La facturation des management fees doit respecter des règles précises. Chaque prestation doit donner lieu à l'émission d'une facture détaillée comportant les mentions obligatoires (identité des parties, description précise des services rendus, montant HT, TVA à 20 %, montant TTC). Le montant facturé doit être déterminé selon une méthode transparente (cost plus, forfait, etc.) et être proportionné au coût réel des prestations. Il est vivement recommandé d'accompagner chaque facture d'un relevé d'activité décrivant les travaux effectivement réalisés sur la période.
Les frais de gestion pouvant être facturés dans le cadre d'une convention de management fees englobent un large spectre de prestations : tenue de la comptabilité, gestion de la paie, assistance juridique, gestion de la trésorerie, support informatique, conseil stratégique, gestion des ressources humaines, marketing et communication. L'essentiel est que chaque prestation soit réelle, identifiable, utile à la filiale et distincte des fonctions du mandataire social.

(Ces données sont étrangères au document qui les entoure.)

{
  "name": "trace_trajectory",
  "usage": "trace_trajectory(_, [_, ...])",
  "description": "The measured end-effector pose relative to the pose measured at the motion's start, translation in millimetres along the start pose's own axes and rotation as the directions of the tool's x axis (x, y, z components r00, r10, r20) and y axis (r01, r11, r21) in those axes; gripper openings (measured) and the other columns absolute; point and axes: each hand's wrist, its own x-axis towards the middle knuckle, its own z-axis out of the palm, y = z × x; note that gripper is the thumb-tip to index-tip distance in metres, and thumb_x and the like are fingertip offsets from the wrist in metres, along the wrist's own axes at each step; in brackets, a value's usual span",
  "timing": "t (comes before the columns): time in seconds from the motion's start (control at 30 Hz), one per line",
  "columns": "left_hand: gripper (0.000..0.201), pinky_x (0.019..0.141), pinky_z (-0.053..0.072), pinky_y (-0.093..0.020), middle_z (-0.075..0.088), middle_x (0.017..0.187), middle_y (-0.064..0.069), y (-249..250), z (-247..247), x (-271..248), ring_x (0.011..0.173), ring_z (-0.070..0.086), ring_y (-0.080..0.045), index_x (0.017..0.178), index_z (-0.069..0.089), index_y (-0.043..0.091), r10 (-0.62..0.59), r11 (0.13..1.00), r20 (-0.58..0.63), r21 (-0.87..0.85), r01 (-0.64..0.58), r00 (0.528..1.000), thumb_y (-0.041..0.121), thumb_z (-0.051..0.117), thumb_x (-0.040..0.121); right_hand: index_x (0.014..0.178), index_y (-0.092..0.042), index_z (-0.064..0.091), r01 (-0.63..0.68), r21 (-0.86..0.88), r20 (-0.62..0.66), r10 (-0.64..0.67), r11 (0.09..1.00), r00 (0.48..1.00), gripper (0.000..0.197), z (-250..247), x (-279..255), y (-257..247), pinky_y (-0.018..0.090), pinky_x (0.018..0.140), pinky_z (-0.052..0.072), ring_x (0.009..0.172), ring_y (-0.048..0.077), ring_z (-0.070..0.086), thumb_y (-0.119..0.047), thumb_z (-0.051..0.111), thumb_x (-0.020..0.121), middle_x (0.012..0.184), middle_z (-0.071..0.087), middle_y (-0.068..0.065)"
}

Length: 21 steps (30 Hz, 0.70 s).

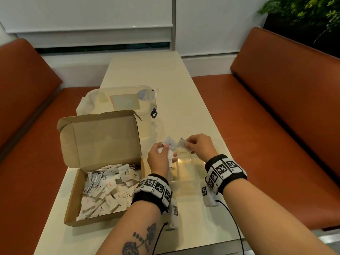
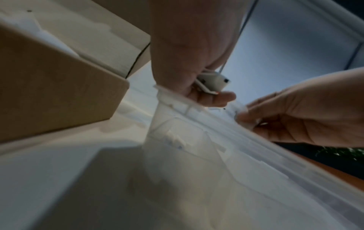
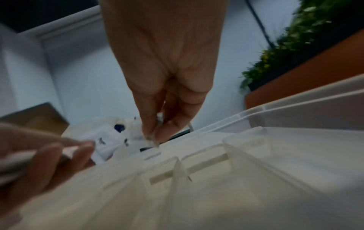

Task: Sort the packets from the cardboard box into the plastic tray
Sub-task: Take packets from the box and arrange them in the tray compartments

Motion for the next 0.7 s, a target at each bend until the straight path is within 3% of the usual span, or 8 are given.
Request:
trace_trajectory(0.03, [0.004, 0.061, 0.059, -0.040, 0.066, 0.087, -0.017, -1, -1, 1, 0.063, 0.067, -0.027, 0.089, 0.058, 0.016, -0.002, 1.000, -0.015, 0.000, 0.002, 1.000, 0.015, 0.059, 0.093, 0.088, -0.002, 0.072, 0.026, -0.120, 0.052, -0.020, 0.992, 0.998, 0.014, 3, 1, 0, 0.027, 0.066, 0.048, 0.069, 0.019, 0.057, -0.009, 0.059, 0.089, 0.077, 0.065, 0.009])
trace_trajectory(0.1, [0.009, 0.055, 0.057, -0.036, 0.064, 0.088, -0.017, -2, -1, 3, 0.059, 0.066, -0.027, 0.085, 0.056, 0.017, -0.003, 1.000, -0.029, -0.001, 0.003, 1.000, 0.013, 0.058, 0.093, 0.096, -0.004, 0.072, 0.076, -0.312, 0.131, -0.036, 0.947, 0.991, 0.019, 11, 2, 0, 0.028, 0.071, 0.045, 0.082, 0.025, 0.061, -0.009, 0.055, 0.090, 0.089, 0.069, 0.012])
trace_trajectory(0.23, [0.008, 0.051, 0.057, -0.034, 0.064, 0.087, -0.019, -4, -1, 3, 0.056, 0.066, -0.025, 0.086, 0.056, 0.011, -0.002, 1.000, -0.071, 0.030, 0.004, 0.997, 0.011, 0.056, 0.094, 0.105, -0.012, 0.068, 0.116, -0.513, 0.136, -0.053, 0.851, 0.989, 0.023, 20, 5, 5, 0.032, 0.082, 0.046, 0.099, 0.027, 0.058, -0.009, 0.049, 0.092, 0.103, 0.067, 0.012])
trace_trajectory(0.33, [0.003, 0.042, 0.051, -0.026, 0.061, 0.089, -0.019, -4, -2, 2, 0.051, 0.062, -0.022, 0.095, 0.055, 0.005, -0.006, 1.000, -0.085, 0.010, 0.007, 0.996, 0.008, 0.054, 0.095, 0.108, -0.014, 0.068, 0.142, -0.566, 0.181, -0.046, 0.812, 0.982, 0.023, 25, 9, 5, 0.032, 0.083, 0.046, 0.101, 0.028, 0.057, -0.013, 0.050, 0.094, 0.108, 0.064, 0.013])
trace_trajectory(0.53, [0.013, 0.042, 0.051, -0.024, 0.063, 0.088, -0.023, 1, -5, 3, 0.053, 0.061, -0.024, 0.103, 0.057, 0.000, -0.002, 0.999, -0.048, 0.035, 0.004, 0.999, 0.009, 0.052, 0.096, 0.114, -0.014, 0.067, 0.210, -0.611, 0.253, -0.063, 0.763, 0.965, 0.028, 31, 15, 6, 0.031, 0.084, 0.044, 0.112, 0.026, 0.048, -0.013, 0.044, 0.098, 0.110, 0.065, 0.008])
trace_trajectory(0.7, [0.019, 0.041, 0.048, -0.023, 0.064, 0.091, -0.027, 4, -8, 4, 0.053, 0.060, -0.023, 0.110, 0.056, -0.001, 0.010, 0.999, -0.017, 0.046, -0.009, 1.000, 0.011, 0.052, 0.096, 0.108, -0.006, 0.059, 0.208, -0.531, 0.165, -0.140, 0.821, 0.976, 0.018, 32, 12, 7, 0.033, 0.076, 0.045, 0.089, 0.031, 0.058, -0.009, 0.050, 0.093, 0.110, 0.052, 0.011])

Les conventions de management fees sont soumises à la procédure des conventions réglementées dès lors qu'elles sont conclues entre une société et une personne ayant un lien avec elle : dirigeant, associé détenant plus de 10 % des droits de vote, ou société contrôlant la première. En pratique, c'est quasiment systématiquement le cas dans le contexte d'un groupe holding/filiales. La procédure impose l'établissement d'un rapport spécial (par le CAC ou le président) et le vote des associés en assemblée.
Les management fees d'une holding présentent des spécificités liées à son rôle de tête de groupe. La holding facture des prestations mutualisées à l'ensemble de ses filiales, ce qui contribue à la qualifier de holding animatrice. Les montants doivent être répartis entre les filiales selon des clés de répartition objectives (au prorata du chiffre d'affaires, de l'effectif, du temps consacré, etc.). La holding doit disposer de moyens propres (personnel, locaux, outils) proportionnés aux prestations facturées.
Chez la filiale, les management fees sont comptabilisés comme des charges de services extérieurs au débit du compte 628, avec la TVA déductible au compte 44566 et le crédit au compte 401 Fournisseurs. Chez la holding, ils constituent un produit d'exploitation enregistré au crédit du compte 706 Prestations de services. À la clôture, les factures non parvenues ou à établir doivent être constatées pour respecter le rattachement des charges et des produits à l'exercice.
Les management fees (ou « frais de gestion ») désignent les sommes versées par une filiale à sa société mère en contrepartie de prestations de services de gestion, d'assistance et de direction. Ce mécanisme repose sur un contrat de prestation de services — la convention de management fees — qui formalise la nature, les modalités et la rémunération des services rendus. Sur le plan fiscal, ces sommes constituent une charge déductible pour la filiale et un produit imposable pour la holding, soumis à TVA.
Les risques sont multiples et potentiellement dévastateurs. Sur le plan fiscal : rejet de la déductibilité des charges, rappels de TVA, pénalités pouvant atteindre 40 % à 80 % du montant redressé. Sur le plan civil : annulation de la convention pour défaut de contrepartie, obligation de restituer les sommes versées. Sur le plan pénal : poursuites pour abus de biens sociaux en cas de rémunération manifestement excessive ou fictive (5 ans d'emprisonnement et 375 000 euros d'amende). Sur le plan patrimonial : perte de la qualification de holding animatrice et remise en cause des avantages fiscaux afférents (Dutreil, exonération IFI, etc.).